NAME

domutil -- XML::DOM helpers: search nodes, rescan tree, get text content.


SYNOPSIS

  use domutil;
  use XML::DOM;

  my $parser  =  new XML::DOM::Parser;
  my $doc     =  $parser->parsefile ("test.xml");

  # Dump title and first paragraph of each (sub)section of article.
  my $sects   =  search_elem_nodes ($doc->getDocumentElement (), ['section','subsection']);
  foreach my $sect (@$sects) {
    my $title_node = child ($sect, 'title');
    my $para_nodes = search_elem_nodes ($sect, 'para');
    my ($title, $para);
    $title = content ($title_node) if $title_node;
    $title = 'No title.' unless $title;
    $para  = content ($para_nodes->[0]) if @$para_nodes;
    $para  = 'No text.'  unless $para;
    print "----- $title\n$para\n...\n"; 
  }


DESCRIPTION

Currently (end of 2000) Perl is not very suitable for XML processing. Modules set is not stable. Functionality is spreaded over the incompatible modules. This module is a collection of functions for working with XML::DOM.

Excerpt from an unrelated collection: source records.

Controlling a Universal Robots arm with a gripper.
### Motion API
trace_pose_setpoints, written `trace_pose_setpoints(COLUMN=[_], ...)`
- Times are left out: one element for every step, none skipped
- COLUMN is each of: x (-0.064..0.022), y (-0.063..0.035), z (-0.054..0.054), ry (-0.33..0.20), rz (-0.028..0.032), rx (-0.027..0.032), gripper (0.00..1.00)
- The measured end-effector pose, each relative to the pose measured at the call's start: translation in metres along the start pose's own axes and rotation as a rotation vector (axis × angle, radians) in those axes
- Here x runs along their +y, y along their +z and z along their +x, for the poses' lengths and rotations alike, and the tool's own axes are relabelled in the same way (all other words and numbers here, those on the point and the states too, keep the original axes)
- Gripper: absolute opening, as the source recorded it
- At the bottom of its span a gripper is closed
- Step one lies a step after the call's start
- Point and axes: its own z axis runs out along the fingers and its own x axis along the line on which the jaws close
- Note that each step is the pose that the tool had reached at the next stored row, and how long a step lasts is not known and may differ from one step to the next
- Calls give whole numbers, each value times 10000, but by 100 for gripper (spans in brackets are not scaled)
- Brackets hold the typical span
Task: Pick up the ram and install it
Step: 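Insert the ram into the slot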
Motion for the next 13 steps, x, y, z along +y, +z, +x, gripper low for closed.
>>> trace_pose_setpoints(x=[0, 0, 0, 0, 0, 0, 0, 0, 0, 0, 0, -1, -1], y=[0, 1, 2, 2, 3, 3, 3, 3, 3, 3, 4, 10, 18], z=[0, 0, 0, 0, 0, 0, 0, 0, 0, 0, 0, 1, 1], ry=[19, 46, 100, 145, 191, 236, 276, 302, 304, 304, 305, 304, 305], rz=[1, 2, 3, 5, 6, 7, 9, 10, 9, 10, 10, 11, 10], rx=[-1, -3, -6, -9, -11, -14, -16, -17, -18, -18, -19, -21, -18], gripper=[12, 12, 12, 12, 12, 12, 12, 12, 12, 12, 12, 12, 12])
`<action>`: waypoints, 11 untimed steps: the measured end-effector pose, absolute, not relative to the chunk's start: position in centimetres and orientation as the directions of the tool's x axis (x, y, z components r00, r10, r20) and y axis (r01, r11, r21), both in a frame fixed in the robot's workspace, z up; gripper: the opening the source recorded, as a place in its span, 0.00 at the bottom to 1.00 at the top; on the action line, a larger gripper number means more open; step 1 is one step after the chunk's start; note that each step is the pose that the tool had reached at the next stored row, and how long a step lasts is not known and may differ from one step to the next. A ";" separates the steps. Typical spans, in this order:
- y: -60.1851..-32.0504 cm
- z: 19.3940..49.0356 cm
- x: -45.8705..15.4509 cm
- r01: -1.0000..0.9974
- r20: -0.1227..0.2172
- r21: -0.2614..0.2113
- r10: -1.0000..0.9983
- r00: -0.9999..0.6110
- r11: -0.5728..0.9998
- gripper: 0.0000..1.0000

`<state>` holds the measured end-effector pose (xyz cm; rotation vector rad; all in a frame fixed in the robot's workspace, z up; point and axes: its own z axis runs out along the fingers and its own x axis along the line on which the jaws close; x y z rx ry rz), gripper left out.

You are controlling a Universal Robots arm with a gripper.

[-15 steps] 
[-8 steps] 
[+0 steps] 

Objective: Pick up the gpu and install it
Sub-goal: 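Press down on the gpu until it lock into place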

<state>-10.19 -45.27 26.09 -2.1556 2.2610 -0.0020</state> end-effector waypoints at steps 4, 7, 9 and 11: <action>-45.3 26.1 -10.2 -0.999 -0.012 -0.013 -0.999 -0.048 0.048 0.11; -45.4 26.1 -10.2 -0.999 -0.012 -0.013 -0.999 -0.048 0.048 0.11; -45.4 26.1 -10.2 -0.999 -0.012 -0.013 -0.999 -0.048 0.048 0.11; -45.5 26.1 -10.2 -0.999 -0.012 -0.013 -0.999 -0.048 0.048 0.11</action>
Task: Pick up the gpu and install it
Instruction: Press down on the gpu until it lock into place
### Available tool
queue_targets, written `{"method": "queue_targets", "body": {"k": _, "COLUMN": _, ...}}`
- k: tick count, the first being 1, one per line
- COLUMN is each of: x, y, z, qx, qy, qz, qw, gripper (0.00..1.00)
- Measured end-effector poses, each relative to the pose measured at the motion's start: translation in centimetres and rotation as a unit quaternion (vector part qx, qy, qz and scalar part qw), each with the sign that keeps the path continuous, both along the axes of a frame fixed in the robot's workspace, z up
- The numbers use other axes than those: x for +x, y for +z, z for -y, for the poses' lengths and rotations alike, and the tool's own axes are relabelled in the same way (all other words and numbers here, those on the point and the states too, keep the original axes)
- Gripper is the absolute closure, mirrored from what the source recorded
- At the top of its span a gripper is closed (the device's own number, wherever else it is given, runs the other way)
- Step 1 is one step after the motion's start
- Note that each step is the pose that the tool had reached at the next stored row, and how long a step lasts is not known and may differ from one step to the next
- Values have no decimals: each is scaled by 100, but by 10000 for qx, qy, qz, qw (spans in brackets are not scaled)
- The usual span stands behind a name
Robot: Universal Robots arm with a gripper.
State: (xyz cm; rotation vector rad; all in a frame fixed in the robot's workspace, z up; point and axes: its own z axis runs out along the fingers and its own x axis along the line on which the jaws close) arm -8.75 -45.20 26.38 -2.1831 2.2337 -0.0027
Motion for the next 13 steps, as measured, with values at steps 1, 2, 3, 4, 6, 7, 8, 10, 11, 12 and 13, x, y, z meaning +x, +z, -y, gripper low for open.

First task of module is advanced search of elements. XML::XPath module is perfect, but it can't be used with XML::DOM. I implemented these selectors: node name (or list of node names), attribute name, attribute value. Some of these selectors can be undef. It means that they are not used.

Second task is to scan tree. Application register events handlers. This handlers can stop scanning or deny scanning of subtree. You probably don't need this function unless you wish to extend functionality of this module.

Third task is to get text content of tree. It is very useful function, but I did not found it anywhere in standard modules.

You are welcome to extend this module. Bug fixes are especially appreciated. This module was written under pressure of time, was not well tested, so I am not sure for its quality. Anyway, it seems to be working.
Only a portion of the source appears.